Monday, April 30, 2007


The Mystery, Unearthed

So where were we? Ah, yes. That Arctic-icy voice: “Just what are you doing?”

I glared back at the green-eyed woman. “We’re digging up Mrs. Dubuque, if you don’t mind.”

Green Eyes jabbed a green-nailed forefinger at me. “How can you do that – when I’m Mrs. Dubuque?”

I launched into a derisive HA! – only to stop. Just before the exclamation mark, to be exact.

Because Green Eyes’s face did look familiar, on closer examination. I’ve seen that face, a much more ample version of it, that is, on a plump body puttering about the garden. And over a large bowl of Snickers on Hallowe’en night, accompanied by the buttery-voice words, Help yourself. Hee hee. I know I do!

“Mrs. … Dubuque?” I venture, with an uneasy sensation similar to the time I was gobbling up tomatoes from our neighbours the Rinaldis’ garden, when I thought the Rinaldis were safely far away – but weren’t.

“Mrs. Weight-Loss-Retreat Dubuque, IF you don’t mind.” Green Eyes, a.k.a. the transformed Mrs. Dubuque preened in her triumphant new thinness. “Not only did I shed fifty pounds, I dyed my hair a romantic raven-black, and got green contact lenses. You see, Dinah, my favourite song has always been Green Eyes. A delightful 1940s instrumental. Perhaps you’ve heard of it?”

“Er – yes,” I stammered. “But the things that were buried. I mean,” I gulped, trying desperately to salvage the situation, “think of Hitchcock film Rear Window (see sinister photo, above). When Raymond Burr digs in his garden, it’s not to plant tulip bulbs. He’s knocked off the missus. Naturally,” I finished, with what I hoped was a winning laugh, “I thought … ”

“At my request, Mr. Dubuque was burying XX-large-size dresses to motivate me to never, but never, indulge in so many sweets again!"

Constable Dassios snapped her notebook shut. “I think we can pronounce Case Closed on this particular mystery, Dinah.”

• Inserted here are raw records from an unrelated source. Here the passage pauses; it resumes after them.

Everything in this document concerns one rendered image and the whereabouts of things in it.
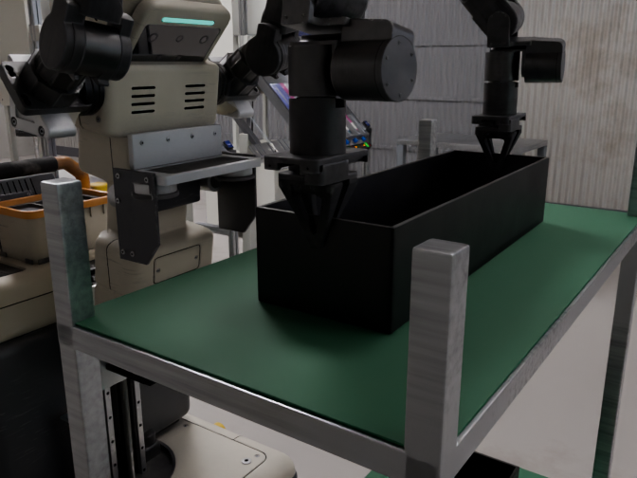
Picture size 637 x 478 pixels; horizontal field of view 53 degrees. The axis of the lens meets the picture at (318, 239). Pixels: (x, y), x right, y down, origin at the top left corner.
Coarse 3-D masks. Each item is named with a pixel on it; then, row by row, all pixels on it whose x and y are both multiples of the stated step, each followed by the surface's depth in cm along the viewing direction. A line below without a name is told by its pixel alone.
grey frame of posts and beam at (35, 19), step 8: (32, 0) 289; (32, 8) 290; (40, 8) 293; (32, 16) 291; (40, 16) 293; (32, 24) 292; (40, 24) 294; (32, 32) 294; (32, 40) 295; (32, 48) 296; (48, 144) 306; (48, 152) 307; (56, 152) 310; (56, 176) 312; (232, 232) 352; (232, 240) 353; (232, 248) 355
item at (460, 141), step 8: (416, 136) 371; (440, 136) 371; (448, 136) 371; (456, 136) 371; (464, 136) 371; (472, 136) 371; (400, 144) 357; (408, 144) 354; (416, 144) 351; (440, 144) 342; (448, 144) 339; (456, 144) 337; (464, 144) 334; (472, 144) 333; (480, 144) 333; (496, 144) 333; (520, 144) 333; (528, 144) 333; (536, 144) 337; (544, 144) 349; (400, 152) 358; (496, 152) 325; (512, 152) 320; (520, 152) 319; (544, 152) 351; (400, 160) 359
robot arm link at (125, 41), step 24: (72, 0) 85; (96, 0) 85; (120, 0) 87; (48, 24) 87; (72, 24) 85; (120, 24) 90; (48, 48) 87; (72, 48) 85; (72, 72) 88; (120, 72) 92
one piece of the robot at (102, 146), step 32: (160, 64) 110; (192, 64) 116; (96, 96) 102; (128, 96) 106; (160, 96) 112; (192, 96) 118; (96, 128) 106; (128, 128) 108; (160, 128) 114; (96, 160) 117; (128, 160) 112; (160, 224) 121; (192, 224) 130; (96, 256) 118; (160, 256) 118; (192, 256) 126; (96, 288) 120; (128, 288) 115
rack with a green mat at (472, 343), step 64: (64, 192) 64; (64, 256) 65; (256, 256) 90; (448, 256) 40; (512, 256) 90; (576, 256) 90; (64, 320) 68; (128, 320) 68; (192, 320) 68; (256, 320) 68; (320, 320) 68; (448, 320) 41; (512, 320) 68; (64, 384) 71; (192, 384) 58; (256, 384) 54; (320, 384) 54; (384, 384) 54; (448, 384) 43; (512, 384) 56; (320, 448) 50; (384, 448) 47; (448, 448) 45

Mr. Dubuque, beefy face red with anger, stomped over like a one-man herd of elephants. “Causing me trouble again, eh, Dinah? Wasn’t it offensive enough that you hid on our roof last Hallowe’en pretending to be a raccoon? Oh yes,” our neighbour laughed bitterly. “I figured out it was you. I’m not stupid, you know.”
A shocked, melodramatic gasp from Pantelli. “You did what, Di? You mean, you trespassed?”

Pantelli has a shovel-like quality to him: that is to say, always ready to offload blame. As I recalled quite well from that particular The Man in the Moonstone incident, Pantelli had been just as culpable as I.

Which is why, swivelling, I started after Pantelli.

“Wait,” shouted Mr. Dubuque. “I haven’t done with reaming you out!”

“Wait,” his wife echoed. “I haven’t done with describing my makeover to you!”

But I was speeding after the fleeing Pantelli. I followed him through a brambly hedge, into the overgrown garden of a skulking, graystone house – a sinister, unkempt place we’d always thought of as haunted.